Mrs. Marwood. What, and have your name prostituted in a public court; yours and your daughter’s reputation worried at the bar by a pack of bawling lawyers? To be ushered in with an oyez of scandal; and have your case opened by an old fumbling lecher in a quoif like a man-midwife, to bring your daughter’s infamy to light; to be a theme for legal punsters, and quibblers by the statute; and become a jest, against a rule of court, where there is no precedent for a jest in any record; not even in Doomsday Book: to discompose the gravity of the bench, and provoke naughty interrogatories in more naughty law Latin; while the good judge, tickled with the proceeding, simpers under a grey beard, and fidgets off and on his cushion as if he had swallowed cantharides, or sat upon cow-itch.

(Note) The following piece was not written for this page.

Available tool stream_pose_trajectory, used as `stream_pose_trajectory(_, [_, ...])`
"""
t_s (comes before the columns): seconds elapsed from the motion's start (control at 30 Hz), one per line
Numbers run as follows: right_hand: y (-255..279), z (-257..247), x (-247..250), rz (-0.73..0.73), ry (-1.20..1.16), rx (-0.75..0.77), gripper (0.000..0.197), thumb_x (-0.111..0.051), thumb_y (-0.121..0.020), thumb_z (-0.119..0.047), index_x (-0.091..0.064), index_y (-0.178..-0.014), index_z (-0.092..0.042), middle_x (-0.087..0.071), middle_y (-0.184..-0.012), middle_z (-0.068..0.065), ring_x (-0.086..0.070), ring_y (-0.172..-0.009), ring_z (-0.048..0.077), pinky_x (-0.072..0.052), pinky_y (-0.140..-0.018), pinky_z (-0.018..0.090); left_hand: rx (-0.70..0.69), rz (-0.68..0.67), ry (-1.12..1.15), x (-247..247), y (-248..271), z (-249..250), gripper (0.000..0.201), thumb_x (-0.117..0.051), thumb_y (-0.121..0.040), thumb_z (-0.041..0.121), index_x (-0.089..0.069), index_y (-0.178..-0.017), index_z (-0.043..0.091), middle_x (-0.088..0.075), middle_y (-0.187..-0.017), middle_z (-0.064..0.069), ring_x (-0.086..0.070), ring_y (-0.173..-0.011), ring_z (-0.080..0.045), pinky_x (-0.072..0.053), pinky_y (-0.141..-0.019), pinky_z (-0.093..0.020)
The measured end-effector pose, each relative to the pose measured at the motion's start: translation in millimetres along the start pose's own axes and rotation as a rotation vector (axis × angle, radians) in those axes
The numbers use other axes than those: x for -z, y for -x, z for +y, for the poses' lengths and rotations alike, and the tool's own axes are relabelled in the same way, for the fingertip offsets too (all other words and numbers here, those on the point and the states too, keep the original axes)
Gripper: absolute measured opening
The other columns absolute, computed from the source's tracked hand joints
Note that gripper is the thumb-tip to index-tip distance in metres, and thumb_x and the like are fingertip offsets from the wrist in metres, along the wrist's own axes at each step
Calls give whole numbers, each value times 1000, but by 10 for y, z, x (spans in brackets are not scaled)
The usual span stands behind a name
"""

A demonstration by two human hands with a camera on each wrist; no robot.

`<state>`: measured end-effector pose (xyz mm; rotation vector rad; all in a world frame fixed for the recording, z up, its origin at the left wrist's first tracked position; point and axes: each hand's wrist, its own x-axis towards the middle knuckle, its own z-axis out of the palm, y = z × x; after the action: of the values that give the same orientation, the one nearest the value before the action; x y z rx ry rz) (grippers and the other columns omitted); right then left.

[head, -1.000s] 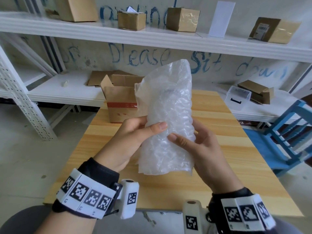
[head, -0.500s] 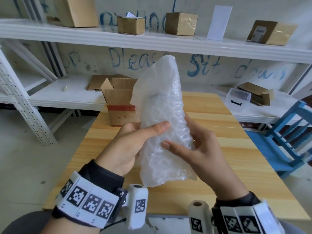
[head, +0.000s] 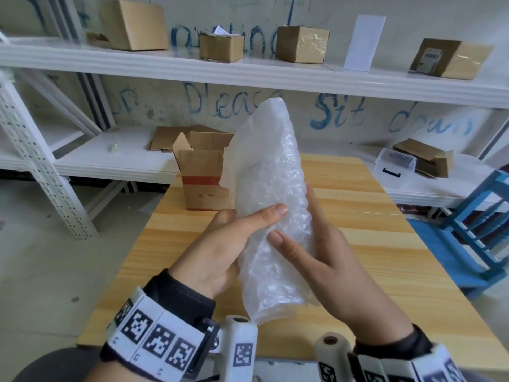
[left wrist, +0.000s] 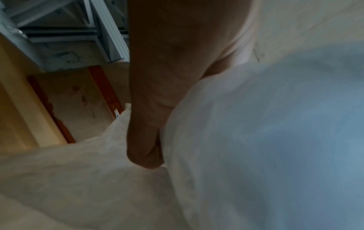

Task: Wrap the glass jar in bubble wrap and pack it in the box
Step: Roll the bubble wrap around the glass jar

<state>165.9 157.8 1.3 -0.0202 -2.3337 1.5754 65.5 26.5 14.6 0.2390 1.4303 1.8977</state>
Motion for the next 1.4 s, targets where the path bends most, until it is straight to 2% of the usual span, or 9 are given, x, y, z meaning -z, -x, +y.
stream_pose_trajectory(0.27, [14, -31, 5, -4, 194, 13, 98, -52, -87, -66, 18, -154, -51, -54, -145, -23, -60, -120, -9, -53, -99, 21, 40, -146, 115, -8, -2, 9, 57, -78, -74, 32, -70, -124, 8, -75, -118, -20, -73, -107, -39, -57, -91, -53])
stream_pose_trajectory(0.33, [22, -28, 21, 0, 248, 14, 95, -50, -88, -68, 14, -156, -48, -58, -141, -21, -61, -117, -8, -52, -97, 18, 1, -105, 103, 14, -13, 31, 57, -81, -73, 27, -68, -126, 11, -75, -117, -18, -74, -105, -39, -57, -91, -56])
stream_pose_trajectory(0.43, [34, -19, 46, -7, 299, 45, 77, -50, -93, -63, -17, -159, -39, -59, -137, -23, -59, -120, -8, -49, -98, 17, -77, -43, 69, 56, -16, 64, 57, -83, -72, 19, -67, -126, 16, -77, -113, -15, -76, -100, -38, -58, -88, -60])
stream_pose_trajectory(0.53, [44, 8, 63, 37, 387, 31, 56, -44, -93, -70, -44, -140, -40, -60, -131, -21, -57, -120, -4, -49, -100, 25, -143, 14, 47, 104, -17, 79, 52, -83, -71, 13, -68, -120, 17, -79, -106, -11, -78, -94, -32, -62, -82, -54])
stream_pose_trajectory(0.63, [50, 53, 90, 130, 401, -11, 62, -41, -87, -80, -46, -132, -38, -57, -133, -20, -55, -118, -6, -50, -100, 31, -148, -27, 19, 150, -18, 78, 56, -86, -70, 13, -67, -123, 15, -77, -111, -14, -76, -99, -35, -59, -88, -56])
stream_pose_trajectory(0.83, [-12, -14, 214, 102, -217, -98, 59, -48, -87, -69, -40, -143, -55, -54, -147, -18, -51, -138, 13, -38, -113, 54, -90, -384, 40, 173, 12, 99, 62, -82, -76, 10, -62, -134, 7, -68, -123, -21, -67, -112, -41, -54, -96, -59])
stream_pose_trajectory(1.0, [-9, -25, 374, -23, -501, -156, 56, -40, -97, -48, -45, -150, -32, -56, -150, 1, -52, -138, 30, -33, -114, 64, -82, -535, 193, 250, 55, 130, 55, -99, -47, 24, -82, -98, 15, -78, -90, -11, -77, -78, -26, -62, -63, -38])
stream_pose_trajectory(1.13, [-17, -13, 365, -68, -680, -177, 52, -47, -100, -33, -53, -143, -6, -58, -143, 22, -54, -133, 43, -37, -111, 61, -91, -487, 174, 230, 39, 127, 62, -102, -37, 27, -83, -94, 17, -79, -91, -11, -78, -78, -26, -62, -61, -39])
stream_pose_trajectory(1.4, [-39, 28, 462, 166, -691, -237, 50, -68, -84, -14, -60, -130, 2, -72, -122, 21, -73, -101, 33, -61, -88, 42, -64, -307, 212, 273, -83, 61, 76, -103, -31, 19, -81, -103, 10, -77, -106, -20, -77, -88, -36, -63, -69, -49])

Lady Wishfort. O, ’tis very hard!
That's from Congreve's The Way of the World, which after three centuries remains unsurpassed in its comic abuse of lawyers and judges. (If you're wondering about the cantharides or cow-itch, follow the links.) But there are layers of irony in Mrs. Marwood's speech, because she's one of the villains of the piece. Layer one, which is apparent to everyone in the theater except Lady Wishfort: her advice is deeply self-interested. Layer two, which is mainly apparent to lawyers: it's still good advice.